India has one of the widest compulsory licensing provisions in the world. The country’s patent law provides for compulsory licences to be issued if the drug in question is not available in adequate quantities locally and also when the government feels the drug is not reasonably priced. It is in this context that Cipla is fighting a case in the Delhi high court to justify its plan to launch a low-cost version of Tarceva in the local market.
Cipla says it wants to sell the drug at Rs1,600 a tablet, one-third of its market cost. Natco wants to price it at about Rs1,000.
“Access to these medicines is a serious issue in a country like India if these are granted monopoly rights without merits. When generic companies can produce these drugs at one-third or one-fourth of the price, it should be encouraged,” said Cipla chairman Yusuf K. Hamied.
In April, Union health minister Anbumani Ramadoss had asked Novartis to withdraw a patent litigation it is engaged in in India over Gli-vec and warned that the country should not be forced to “issue a compulsory licence” even though it had never issued one. Novartis has not withdrawn its case and Ramadoss has not taken any action yet.
Patent experts say there are several clauses in Indian patents law that local drug makers can use to push for compulsory licences. Patent holders, for instance, are not allowed to claim their product prices are high because they do not have manufacturing facilities in the country.

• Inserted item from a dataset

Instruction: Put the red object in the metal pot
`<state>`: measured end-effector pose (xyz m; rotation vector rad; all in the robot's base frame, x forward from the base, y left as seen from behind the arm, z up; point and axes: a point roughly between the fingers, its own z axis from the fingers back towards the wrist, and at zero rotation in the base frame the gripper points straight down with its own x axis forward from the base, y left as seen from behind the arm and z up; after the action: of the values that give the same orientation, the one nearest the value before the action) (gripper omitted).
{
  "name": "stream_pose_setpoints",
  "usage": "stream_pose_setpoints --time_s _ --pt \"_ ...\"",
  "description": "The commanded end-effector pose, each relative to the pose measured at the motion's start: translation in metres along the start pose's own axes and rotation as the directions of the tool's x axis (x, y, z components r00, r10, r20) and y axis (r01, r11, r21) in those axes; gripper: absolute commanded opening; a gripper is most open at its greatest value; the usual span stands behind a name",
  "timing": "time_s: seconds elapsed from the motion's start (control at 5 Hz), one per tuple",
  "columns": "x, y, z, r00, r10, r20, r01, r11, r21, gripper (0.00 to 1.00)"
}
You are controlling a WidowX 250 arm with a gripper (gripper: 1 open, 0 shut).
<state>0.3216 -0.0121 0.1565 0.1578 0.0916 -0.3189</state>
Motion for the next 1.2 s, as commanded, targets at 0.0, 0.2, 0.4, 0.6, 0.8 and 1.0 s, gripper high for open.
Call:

In such a scenario, the government can permit a local drug firm to make and sell the patented product at lower prices. Most of the patented drugs of multinational drug firms are imported today.
Next, said Shamnad Basheer, an associate at the Oxford Centre of Intellectual Property Studies, patent rules allow multinational pharmaceutical firms, when granted a patent, a lead time of three years to bring the prices of their drugs to a level that does not inhibit patient access to the drug. After three years, if the government is convinced that the use of the drug is limited because it is not affordably priced, it can issue a compulsory licence to a drug maker that promises to bring prices down. “As of today, this can certainly kick in for a number of pharmaceutical process patents that were granted more than three years back,” Basheer said.
There is a third provision in the Indian Patents Act to enable a compulsory licence: if a globally patented drug was being manufactured in India prior to 2005 by a local drug maker, it, too, can be allowed a licence. Patents on drug products were allowed in India since January 2005, before which only processes to make drugs could be patented.
“India has some outstanding generic companies that can exploit compulsory licensing provisions. In countries like Nepal or Bhutan with no adequate manufacturing capacity, such compulsory licensing provisions may be of no use...,” said Gopakumar Nair, chief executive of Gopakumar Nair Associates, a Mumbai intellectual property advisory firm.
According to the Doha Declaration of the WTO, compulsory licences to export to least developed nations have been made TRIPS-compatible. The rules mandate that the importing country must notify the WTO’s council for TRIPS of the name and expected quantity of the product, verify that it has insufficient or no manufacturing capacity for the product, and confirm that it has granted or intends to grant a compulsory licence.
Still, in all these instances, it is the WTO member-country’s responsibility to ensure and prove that its intent on compulsory licensing is in public interest. “In fact, it is widely thought that owing to the various preconditions, it is onerous to apply for and operate such a licence,” said Basheer.
Late in 2006, Thailand issued a compulsory licence for Merck and Co.’s HIV/AIDS drug Efavirenz in a bid to cut growing health care costs. The Thai government then argued that products imported from India cost half that of Strocin, Merck’s branded treatment.